Thirty years ago, I gave up fencing.
This wasn’t because I didn’t enjoy the experience, because I most certainly did. There was just something about a martial art that dominated the battlefield for thousands of years, building or toppling empires and changing the very course of human history, that spoke to me ALL IN CAPS!
There was a problem in that I was interested in fencing as a martial art, while just about everyone else was dedicated to making it a non-violent sport. Electric jackets and swords with extension cords. Brush the tip across the garment and make a buzzer sound. Hey, you won! Never mind that there wasn’t enough force behind the attack to pop a soap bubble, the buzzer doesn’t lie! All hail the buzzer!
Oh, there were a few people around who claimed that they were recreating historical combat techniques, but the extreme use of padded rattan and duct tape in the construction of their gear clearly showed that such claims were tenuous at best.
That armor has some pretty serious gaps! Even so, it is perfectly suited to stop blows from wooden rods that were about an inch thick.
Not very martial artsy, is it? Still, it was the only game in town. So I dabbled in it until I grew weary of the dissonance, and then drifted away. I thought that Columbus, Ohio would forever be an empty and yawning void so far as Western martial arts were concerned.
Boy, was I wrong!
A comment left on this blog led me to the Royal Arts Fencing Academy on Wednesday evening. This is a place that specializes in traditional sport fencing. You know, the stuff that left me cold three decades ago.

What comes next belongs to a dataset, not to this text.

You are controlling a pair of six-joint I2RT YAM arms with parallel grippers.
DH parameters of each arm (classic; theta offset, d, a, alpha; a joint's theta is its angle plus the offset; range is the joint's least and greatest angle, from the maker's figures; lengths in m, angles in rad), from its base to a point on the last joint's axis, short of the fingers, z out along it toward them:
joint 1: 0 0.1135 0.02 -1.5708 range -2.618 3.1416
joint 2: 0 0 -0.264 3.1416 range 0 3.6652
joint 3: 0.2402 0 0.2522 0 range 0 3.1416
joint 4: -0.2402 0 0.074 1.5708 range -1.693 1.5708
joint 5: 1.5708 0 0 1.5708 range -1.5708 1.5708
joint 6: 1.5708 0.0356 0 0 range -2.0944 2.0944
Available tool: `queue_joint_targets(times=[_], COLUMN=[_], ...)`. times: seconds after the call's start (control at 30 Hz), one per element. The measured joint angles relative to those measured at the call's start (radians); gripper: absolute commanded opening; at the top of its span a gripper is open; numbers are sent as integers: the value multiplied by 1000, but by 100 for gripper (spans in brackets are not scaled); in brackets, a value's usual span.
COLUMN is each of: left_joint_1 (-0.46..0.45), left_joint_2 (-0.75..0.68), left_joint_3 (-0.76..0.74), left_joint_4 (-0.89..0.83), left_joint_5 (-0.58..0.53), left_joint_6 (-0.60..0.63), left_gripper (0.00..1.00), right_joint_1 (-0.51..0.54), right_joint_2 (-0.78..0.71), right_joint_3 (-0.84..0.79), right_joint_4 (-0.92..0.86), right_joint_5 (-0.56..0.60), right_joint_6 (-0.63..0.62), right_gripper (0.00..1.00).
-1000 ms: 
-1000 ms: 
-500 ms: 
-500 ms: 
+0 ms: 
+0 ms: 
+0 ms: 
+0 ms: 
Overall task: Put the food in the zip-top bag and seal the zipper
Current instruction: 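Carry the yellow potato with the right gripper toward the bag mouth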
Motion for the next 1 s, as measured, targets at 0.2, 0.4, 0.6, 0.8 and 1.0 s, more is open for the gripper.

But the owners are not at all adverse to allowing others to use their facilities, even if those others are dedicated to the preservation of the warrior arts.
The solidly built gentleman on the left is Frank Zamary, one of the instructors. The luckless fellow getting his shirt poked is Jaron Bernstein, another instructor. After talking to them, I can attest that they really know their stuff!
An illustration of an underarm bind from 1467. It is no accident that it looks similar to the previous picture, as both Jaron and Frank are meticulous when it comes to researching time-proven techniques.
They were both extremely welcoming, and very kind. I had mentioned an interest in the use of sword and buckler some months ago, and when they heard I was coming they decided to have a class on the use of those very weapons.
The swords used are blunt training versions, edgeless and dull yet still weighted and balanced like the real thing. Nylon swords are available in case someone has a problem with the clash of metal blades, no matter how dulled they may be.
I was extremely impressed with the way that Jaron and Frank conducted themselves. They are delighted by the interest shown by others in their art, and are dedicated to helping others realize their potential.
Unlike other martial arts dojos I have visited, the focus is on the development of skills instead of stroking egos. In fact, I am certain that they will be puzzled that I even brought this subject up. (“What does he mean by that? There can be no ego when one practices this art!“)
The class meets at 5770 Westbourne Ave., Columbus, Ohio every Wednesday, 6:30 – 8:30 PM. The exterior is somewhat less than impressive, as it is located in the back row of a cinderblock strip mall.
But don’t let the drab facade fool you, as there is a well equipped salle d’armes to be found inside.
Neither Jaron nor Frank accept money for their efforts, but the owners of the Royal Arts Academy charge each attendee $50.00 USD per month for the use of their facilities. Equipment is provided in case you don’t have any personal gear. If this sounds at all appealing to you, and you live in the Columbus, Ohio area, the first step would be to show up wearing exercise clothes and see if it aligns with your interests. Tell them Rummel sent you!
Does that mean I will be there? Wish that I could, but my job keeps me away. Hopefully something else will come along to pay the bills with a more amenable schedule.